Checkpoint

Revisit: Consistency Model

Similar to other relational databases, RisingWave provides consistent snapshot reads on both tables and materialized views. Specifically,

Consistency. Given a query Q and the latest event timestamp t, the system returns a result Q(t′) such that Q(t′) is consistent on a timestamp t′≤t , i.e. evaluating Q over a snapshot S(t′) from a previous timestamp t′≤t, where S(t′) is the set of all tuples presented before timestamp t′. That is, the system delivers a query result that is consistent with a previous timestamp t′.
Monotonicity. For any two timestamps t1 and t2 such that t1<t2, assume the result for Q on t1 and t2 are consistent with snapshots on t1′ and t2′ respectively, then t1′<t2′. That is, later queries should not return results that correspond to earlier snapshots.

Note that RisingWave does not guarantee a write must be visible to subsequence reads, a.k.a. the read-after-write consistency. Users may use the FLUSH command to make sure the changes have taken effect before reads.

Internally, the upcoming changes may take a while to propagate from sources to materialized views, and at least one barrier event is required to flush the changes. Such two kinds of latency determine the latency between write and read.

Streaming Checkpoint

The consistent checkpoints play 2 roles in our system.

Fault-tolerance. To recover the cluster from an unexpected failure, every stateful streaming operator needs to recover their states from a consistent checkpoint.
Consistent snapshot. The snapshot to be read is actually the latest completed checkpoint. As the previous section discussed, it's required to guarantee the data of tables & materialized views consistent in one snapshot.

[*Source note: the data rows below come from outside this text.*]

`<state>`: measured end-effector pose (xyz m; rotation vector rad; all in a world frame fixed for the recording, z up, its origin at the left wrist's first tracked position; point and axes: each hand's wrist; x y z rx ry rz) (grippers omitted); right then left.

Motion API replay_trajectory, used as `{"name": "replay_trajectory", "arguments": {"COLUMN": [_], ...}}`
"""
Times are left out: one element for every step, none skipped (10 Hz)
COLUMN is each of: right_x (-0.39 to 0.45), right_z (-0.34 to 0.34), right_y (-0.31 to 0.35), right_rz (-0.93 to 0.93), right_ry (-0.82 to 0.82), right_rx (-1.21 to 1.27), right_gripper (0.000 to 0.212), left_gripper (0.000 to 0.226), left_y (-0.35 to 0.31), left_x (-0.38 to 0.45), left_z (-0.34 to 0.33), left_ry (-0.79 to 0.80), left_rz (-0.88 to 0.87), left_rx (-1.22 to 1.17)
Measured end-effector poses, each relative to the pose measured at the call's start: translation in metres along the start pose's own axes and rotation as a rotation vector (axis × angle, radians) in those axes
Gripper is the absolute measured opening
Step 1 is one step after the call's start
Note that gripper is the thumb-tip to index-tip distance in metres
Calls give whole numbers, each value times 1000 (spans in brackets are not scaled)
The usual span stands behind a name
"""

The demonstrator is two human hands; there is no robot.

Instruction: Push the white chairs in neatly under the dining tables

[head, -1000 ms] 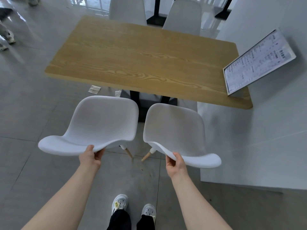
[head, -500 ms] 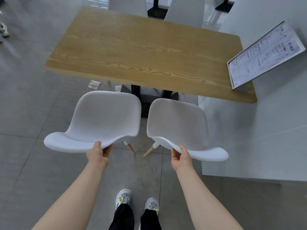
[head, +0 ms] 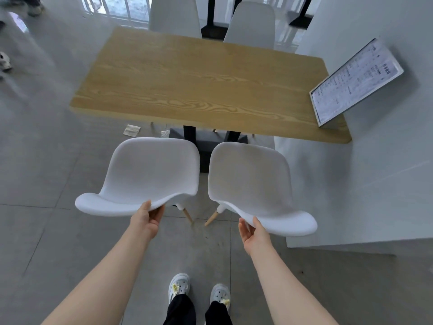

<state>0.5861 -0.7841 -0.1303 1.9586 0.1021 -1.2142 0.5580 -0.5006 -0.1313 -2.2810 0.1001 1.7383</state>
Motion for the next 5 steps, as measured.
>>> {"name": "replay_trajectory", "arguments": {"right_x": [-12, -24, -37, -72, -128], "right_z": [-6, -13, -19, -34, -61], "right_y": [7, 16, 27, 46, 90], "right_rz": [21, 32, 39, 107, 333], "right_ry": [16, 25, 57, 160, 389], "right_rx": [-69, -137, -184, -210, -192], "right_gripper": [9, 8, 9, 10, 19], "left_gripper": [23, 35, 37, 35, 20], "left_y": [0, -4, -10, -12, -14], "left_x": [-13, -36, -59, -72, -86], "left_z": [2, -1, -3, 1, 4], "left_ry": [-6, -8, -21, -110, -206], "left_rz": [60, 109, 110, 13, -341], "left_rx": [17, 121, 337, 735, 1063]}}
Point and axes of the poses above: each hand's wrist, its own x-axis towards the middle knuckle, its own z-axis out of the back of the hand, y = z × x, and after that the axes turned 14 degrees about z, right-handed
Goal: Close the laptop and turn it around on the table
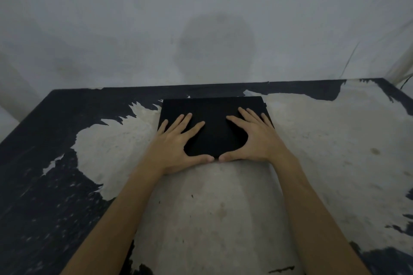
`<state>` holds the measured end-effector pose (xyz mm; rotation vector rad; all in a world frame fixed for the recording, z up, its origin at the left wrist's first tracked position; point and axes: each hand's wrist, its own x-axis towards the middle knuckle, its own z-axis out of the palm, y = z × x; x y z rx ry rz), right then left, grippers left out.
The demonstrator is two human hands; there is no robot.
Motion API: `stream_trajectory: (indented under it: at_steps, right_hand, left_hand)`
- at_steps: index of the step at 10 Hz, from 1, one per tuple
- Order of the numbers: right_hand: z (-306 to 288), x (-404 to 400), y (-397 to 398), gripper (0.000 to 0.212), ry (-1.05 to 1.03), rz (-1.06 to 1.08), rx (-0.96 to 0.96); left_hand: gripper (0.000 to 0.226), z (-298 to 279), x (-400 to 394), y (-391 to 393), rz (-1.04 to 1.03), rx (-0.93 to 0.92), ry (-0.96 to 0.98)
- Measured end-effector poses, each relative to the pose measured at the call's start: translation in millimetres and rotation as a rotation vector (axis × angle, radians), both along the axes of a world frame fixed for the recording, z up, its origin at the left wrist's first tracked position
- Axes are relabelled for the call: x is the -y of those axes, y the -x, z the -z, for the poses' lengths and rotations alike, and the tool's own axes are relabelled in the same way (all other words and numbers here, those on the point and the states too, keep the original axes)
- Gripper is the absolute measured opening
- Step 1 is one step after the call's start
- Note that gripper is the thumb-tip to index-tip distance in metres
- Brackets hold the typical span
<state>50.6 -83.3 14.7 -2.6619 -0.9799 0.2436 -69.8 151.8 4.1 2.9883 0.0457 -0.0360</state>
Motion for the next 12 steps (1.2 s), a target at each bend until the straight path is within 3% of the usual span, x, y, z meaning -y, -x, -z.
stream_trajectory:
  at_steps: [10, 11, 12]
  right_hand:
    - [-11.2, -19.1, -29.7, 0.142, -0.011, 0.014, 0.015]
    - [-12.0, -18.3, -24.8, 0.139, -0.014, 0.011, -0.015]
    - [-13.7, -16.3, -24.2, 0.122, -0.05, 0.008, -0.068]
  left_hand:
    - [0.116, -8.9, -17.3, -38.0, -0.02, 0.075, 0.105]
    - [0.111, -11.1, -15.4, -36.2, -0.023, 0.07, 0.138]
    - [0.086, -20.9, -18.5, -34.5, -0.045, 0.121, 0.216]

RisingWave makes checkpointing via Chandy–Lamport algorithm. A special kind of message, checkpoint barriers, is generated on streaming source and propagates across the streaming graph to the materialized views (or sink).

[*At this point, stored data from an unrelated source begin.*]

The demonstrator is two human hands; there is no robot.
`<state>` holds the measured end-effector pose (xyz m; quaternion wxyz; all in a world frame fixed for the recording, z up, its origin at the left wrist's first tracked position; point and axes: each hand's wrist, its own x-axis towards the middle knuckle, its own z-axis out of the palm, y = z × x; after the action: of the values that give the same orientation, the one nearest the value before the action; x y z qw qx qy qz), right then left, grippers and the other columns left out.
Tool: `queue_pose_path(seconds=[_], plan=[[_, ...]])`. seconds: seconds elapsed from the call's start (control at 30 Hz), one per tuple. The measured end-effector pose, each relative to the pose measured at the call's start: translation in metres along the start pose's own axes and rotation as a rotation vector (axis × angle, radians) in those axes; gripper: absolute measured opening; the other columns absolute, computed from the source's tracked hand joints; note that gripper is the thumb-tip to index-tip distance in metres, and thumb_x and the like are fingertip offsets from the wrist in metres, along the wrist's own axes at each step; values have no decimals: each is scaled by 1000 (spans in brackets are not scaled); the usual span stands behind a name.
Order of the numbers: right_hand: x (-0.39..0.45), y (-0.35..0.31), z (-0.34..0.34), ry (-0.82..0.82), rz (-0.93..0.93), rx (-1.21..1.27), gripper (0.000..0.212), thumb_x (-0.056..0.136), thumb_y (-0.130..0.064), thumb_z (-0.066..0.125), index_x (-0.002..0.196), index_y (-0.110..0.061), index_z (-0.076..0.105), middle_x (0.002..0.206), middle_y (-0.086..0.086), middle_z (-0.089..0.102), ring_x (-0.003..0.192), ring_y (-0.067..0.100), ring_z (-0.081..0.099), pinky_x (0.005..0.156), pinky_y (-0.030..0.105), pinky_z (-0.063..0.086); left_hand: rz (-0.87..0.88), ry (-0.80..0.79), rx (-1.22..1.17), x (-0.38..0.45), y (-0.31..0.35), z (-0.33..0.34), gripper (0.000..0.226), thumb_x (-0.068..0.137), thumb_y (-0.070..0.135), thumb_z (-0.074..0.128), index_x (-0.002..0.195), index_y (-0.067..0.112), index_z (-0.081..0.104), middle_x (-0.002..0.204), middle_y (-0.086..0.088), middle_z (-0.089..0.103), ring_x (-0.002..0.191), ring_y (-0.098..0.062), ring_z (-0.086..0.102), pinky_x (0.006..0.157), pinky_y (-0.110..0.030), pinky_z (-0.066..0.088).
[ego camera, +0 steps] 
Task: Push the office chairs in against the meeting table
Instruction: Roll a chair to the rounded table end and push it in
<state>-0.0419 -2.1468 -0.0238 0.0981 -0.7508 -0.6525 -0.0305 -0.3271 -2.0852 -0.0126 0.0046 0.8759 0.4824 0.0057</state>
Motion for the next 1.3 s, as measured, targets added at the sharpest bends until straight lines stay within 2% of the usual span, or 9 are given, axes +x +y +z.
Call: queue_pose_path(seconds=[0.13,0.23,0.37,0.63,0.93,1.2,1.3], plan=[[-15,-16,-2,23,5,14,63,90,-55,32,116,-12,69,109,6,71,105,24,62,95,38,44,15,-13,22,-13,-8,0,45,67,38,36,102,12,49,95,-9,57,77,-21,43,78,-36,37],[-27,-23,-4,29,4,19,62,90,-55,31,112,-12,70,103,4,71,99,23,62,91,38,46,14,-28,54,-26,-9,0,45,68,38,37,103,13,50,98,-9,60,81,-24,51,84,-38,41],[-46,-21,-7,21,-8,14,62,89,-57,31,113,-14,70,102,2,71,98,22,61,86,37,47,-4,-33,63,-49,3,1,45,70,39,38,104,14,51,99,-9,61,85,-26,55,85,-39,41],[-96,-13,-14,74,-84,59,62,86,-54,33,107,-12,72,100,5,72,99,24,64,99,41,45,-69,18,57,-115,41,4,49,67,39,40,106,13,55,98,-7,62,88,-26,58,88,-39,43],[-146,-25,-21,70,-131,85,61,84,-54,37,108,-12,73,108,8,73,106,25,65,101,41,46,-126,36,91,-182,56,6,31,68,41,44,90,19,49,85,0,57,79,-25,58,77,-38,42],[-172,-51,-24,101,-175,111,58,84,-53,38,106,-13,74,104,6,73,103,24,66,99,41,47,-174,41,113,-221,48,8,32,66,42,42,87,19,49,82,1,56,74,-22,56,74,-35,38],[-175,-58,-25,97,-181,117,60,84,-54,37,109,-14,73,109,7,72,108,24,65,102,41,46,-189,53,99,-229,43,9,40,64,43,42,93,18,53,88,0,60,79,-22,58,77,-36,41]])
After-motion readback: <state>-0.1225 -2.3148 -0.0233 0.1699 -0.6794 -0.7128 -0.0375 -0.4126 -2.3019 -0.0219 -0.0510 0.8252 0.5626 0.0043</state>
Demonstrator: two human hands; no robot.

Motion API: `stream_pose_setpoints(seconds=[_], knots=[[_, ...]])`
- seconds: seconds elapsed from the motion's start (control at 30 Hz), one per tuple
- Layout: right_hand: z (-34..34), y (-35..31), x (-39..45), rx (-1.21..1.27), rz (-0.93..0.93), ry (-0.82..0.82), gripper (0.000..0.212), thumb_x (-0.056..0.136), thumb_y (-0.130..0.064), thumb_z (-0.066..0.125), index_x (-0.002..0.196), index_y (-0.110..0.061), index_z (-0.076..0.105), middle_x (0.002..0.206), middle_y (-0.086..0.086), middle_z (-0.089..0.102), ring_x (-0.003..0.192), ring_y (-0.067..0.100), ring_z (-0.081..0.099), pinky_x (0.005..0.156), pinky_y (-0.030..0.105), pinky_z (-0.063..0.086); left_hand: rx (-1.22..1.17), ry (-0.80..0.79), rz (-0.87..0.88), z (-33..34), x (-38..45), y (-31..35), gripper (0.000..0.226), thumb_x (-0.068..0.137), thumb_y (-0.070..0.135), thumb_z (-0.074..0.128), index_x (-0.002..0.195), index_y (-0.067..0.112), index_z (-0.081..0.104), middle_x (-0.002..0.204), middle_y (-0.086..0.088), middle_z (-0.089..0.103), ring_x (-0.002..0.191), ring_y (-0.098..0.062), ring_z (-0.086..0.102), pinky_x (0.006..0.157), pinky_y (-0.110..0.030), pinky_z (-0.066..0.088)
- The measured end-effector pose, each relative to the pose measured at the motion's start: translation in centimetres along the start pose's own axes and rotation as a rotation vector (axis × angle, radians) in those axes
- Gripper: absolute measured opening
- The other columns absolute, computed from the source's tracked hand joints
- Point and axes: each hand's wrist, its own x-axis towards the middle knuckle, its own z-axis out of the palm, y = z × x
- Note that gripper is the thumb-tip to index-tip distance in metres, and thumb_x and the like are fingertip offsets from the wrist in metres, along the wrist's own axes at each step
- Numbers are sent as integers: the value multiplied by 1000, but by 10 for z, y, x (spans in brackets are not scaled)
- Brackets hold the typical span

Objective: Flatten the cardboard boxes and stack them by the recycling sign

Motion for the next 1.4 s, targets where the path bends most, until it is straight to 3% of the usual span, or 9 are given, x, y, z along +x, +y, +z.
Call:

To guarantee consistency, RisingWave introduces Chandy-Lamport algorithm as its checkpoint scheme. In particular, RisingWave periodically (every barrier_interval_ms) repeats the following procedure:

The meta service initializes a barrier and broadcasts it to all source actors across the streaming engine.
The barrier messages go through every streaming operator (actors) in the streaming graph.
- For fan-out operators like Dispatch, the barrier messages are copied to every downstream.
- For fan-in operators like Merge or Join, the barrier messages are collected and emitted out once collected from all upstreams.
- For other operators, the barrier messages flow through the operators and trigger a checkpoint operation on them. Namely, flush the changes into storage.
When all dirty states from a compute node are flushed to storage, the compute node sends a finish signal to the meta service.
After receiving the finish signal from all compute nodes, the meta service tells the storage manager to commit the checkpoint and finishes the checkpoint procedure.

Checkpoint on Storage

As is mentioned before, during checkpointing, every operator writes their changes of this epoch into storage. For the storage layer, these data are still uncommitted, i.e. not persisted to the shared storage. However, the data still need to be visible to that operator locally.

A local shared buffer is introduced to stage these uncommitted write batches. Once the checkpoint barriers have pass through all actors, the storage manager can notify all compute nodes to 'commit' their buffered write batches into the shared storage.

Another benefit of shared buffer is that the write batches in a compute node can be compacted into a single SSTable file before uploading, which significantly reduces the number of SSTable files in Layer 0.